◆ Work to complete: Print the first line of the data below and every one after it, through the line containing "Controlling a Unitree", exactly as written.

◆ Input data:
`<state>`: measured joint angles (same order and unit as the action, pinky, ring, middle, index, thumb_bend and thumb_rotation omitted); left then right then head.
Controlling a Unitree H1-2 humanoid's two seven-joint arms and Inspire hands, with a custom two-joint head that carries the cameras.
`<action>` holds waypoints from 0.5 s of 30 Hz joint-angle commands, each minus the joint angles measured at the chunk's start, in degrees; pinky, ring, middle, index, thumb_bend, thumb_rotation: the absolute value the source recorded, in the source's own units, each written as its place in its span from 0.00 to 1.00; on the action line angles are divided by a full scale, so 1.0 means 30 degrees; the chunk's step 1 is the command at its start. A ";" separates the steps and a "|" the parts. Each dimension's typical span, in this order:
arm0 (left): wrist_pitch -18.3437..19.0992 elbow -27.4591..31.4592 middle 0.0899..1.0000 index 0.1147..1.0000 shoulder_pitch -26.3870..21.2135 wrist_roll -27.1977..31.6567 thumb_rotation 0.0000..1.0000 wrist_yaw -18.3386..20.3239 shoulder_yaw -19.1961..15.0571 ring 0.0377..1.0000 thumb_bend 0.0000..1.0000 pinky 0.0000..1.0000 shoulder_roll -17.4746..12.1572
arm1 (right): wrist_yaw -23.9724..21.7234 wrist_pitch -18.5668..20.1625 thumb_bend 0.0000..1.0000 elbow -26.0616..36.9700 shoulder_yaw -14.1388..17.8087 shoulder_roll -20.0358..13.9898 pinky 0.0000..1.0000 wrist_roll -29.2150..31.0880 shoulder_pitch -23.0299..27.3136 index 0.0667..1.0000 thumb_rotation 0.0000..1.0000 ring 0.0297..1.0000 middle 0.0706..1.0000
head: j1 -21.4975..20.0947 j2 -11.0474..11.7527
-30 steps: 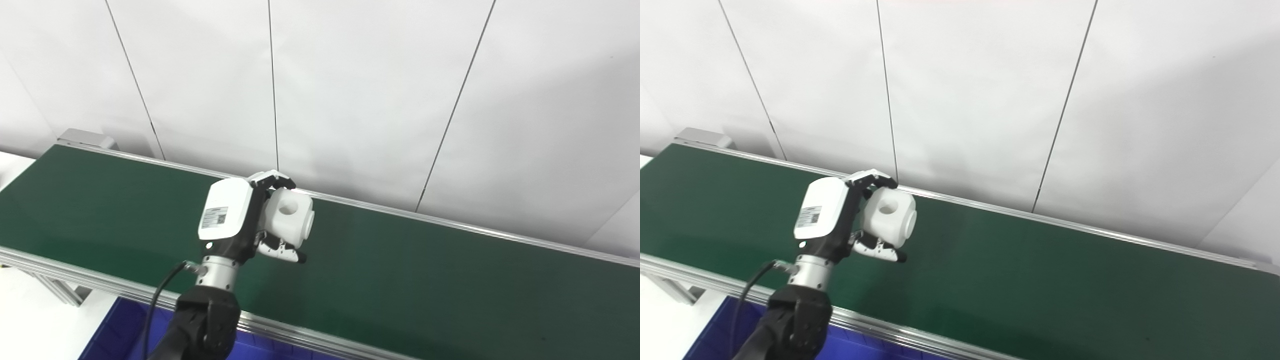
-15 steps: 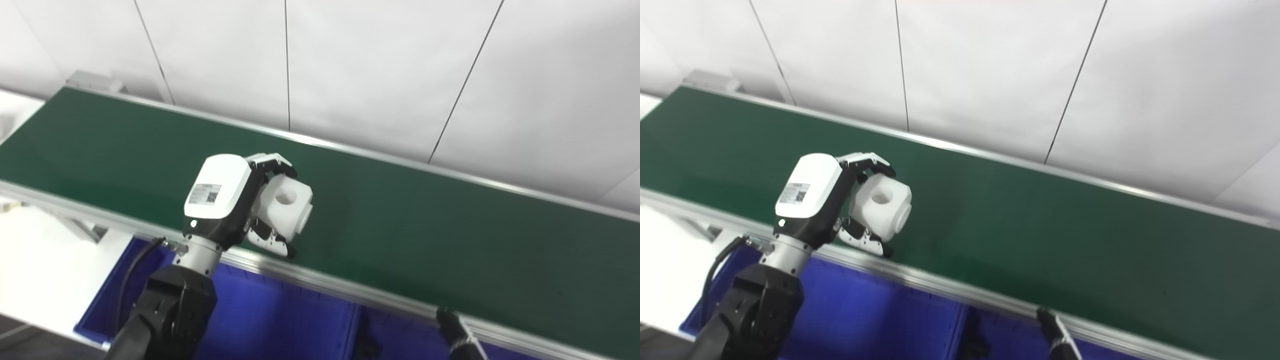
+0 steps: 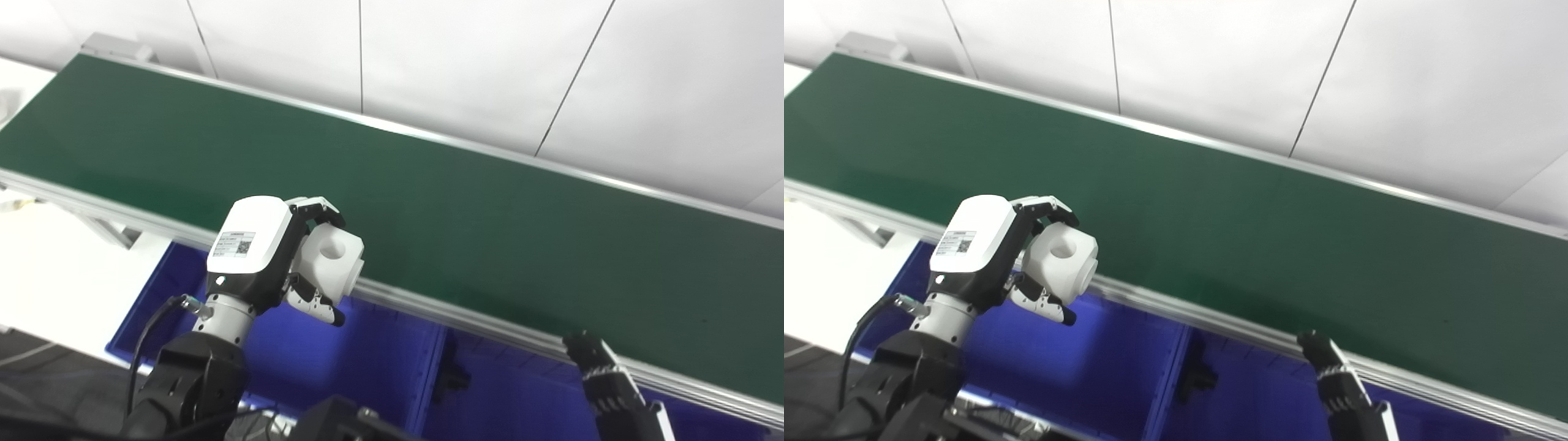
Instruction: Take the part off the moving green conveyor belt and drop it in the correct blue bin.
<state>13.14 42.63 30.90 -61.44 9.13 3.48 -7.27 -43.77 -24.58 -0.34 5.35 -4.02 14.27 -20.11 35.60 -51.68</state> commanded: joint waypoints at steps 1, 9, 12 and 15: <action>-0.0664 0.0072 0.41 0.50 0.0574 0.0067 0.00 -0.0698 -0.0604 0.32 0.49 0.24 -0.0298 | -0.0251 -0.0780 0.87 0.0286 -0.0017 -0.0070 0.92 0.0497 0.0097 0.87 0.83 0.91 0.87 | -0.0012 -0.0013; -0.1278 -0.1537 0.45 0.44 0.1446 0.0920 0.00 -0.1531 -0.2245 0.36 0.50 0.26 -0.0464 | 0.0453 -0.0769 0.87 0.0838 -0.0188 -0.0327 0.89 -0.0239 0.0050 0.86 0.88 0.90 0.86 | -0.0099 -0.0099; -0.1305 -0.2185 0.46 0.43 0.1416 0.0972 0.00 -0.1736 -0.2554 0.37 0.50 0.26 -0.0502 | 0.0819 -0.0758 0.88 0.0984 -0.0440 -0.0521 0.90 -0.0340 0.0003 0.86 0.89 0.90 0.86 | -0.0211 -0.0130; -0.1231 -0.3151 0.42 0.48 0.1503 0.0898 0.00 -0.2002 -0.2834 0.33 0.49 0.25 -0.0529 | 0.0982 -0.0769 0.88 0.0976 -0.0655 -0.0668 0.91 -0.0195 0.0017 0.86 0.87 0.90 0.86 | -0.0213 -0.0139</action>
<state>10.39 33.21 34.96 -58.70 5.31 -4.42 -7.91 -41.49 -24.58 0.70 3.82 -5.76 12.76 -20.13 34.89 -52.12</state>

◆ Answer:
`<state>`: measured joint angles (same order and unit as the action, pinky, ring, middle, index, thumb_bend and thumb_rotation omitted); left then right then head.
Controlling a Unitree H1-2 humanoid's two seven-joint arms and Inspire hands, with a custom two-joint head that carries the cameras.

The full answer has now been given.